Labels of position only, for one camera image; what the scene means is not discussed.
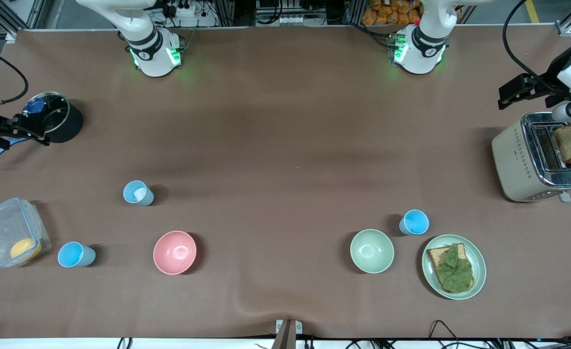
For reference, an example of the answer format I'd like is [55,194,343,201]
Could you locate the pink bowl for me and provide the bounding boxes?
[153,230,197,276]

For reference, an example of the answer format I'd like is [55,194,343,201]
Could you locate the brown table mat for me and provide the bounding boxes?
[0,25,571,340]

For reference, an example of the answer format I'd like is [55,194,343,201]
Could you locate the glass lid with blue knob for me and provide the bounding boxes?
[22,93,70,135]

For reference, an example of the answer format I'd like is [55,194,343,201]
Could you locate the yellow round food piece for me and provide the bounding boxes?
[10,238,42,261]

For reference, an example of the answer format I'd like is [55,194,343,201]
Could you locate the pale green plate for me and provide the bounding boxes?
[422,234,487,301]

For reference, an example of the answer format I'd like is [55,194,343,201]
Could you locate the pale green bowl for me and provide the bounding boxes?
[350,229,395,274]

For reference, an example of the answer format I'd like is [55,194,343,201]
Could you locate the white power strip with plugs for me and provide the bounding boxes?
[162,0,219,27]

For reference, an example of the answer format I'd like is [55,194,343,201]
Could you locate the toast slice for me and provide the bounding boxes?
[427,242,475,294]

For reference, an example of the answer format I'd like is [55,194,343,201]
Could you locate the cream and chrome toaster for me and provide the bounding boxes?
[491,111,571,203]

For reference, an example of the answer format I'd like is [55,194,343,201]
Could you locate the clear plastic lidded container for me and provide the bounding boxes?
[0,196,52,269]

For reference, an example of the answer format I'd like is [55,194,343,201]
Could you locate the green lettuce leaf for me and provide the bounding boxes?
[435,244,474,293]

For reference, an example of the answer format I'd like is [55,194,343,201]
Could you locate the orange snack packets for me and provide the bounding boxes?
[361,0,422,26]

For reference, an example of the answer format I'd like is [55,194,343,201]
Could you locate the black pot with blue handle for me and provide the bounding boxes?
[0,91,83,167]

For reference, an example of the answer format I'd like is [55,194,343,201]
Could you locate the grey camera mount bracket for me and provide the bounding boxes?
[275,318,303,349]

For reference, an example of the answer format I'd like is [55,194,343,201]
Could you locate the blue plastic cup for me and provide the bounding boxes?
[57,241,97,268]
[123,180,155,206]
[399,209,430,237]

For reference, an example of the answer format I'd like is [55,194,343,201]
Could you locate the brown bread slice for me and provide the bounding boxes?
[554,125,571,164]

● **Brief**:
Please restate the entries word for word, with all pictures left out.

● **Response to the exercise**:
Labels of position only, for one camera image; what the scene means is not discussed.
For reference, an example of the answer format I'd like is [55,194,343,201]
Could you locate the pink bowl for me and provide the bounding boxes?
[153,230,197,276]

For reference, an example of the answer format I'd like is [55,194,343,201]
Could you locate the brown table mat for me and provide the bounding boxes?
[0,25,571,340]

For reference, an example of the answer format I'd like is [55,194,343,201]
Could you locate the glass lid with blue knob for me and provide the bounding boxes?
[22,93,70,135]

For reference, an example of the answer format I'd like is [55,194,343,201]
Could you locate the yellow round food piece for me and provide the bounding boxes?
[10,238,42,261]

For reference, an example of the answer format I'd like is [55,194,343,201]
Could you locate the pale green plate for me and provide the bounding boxes?
[422,234,487,301]

For reference, an example of the answer format I'd like is [55,194,343,201]
Could you locate the pale green bowl for me and provide the bounding boxes?
[350,229,395,274]

For reference, an example of the answer format I'd like is [55,194,343,201]
Could you locate the white power strip with plugs for me and provide the bounding boxes?
[162,0,219,27]

For reference, an example of the answer format I'd like is [55,194,343,201]
Could you locate the toast slice for me and provide the bounding boxes?
[427,242,475,294]

For reference, an example of the answer format I'd like is [55,194,343,201]
Could you locate the cream and chrome toaster for me and provide the bounding boxes?
[491,111,571,203]

For reference, an example of the answer format I'd like is [55,194,343,201]
Could you locate the clear plastic lidded container for me and provide the bounding boxes?
[0,196,52,269]

For reference, an example of the answer format I'd like is [55,194,343,201]
Could you locate the green lettuce leaf for me and provide the bounding boxes?
[435,244,474,293]

For reference, an example of the answer format I'd like is [55,194,343,201]
Could you locate the orange snack packets for me and provide the bounding boxes?
[361,0,422,26]

For reference, an example of the answer format I'd like is [55,194,343,201]
Could you locate the black pot with blue handle for me and provide the bounding boxes?
[0,91,83,167]

For reference, an example of the answer format I'd like is [55,194,343,201]
Could you locate the grey camera mount bracket for me and provide the bounding boxes?
[275,318,303,349]

For reference, an example of the answer format I'd like is [55,194,343,201]
Could you locate the blue plastic cup for me and provide the bounding boxes?
[57,241,97,268]
[123,180,155,206]
[399,209,430,237]

For reference, an example of the answer format I'd like is [55,194,343,201]
Could you locate the brown bread slice for me and provide the bounding boxes?
[554,125,571,164]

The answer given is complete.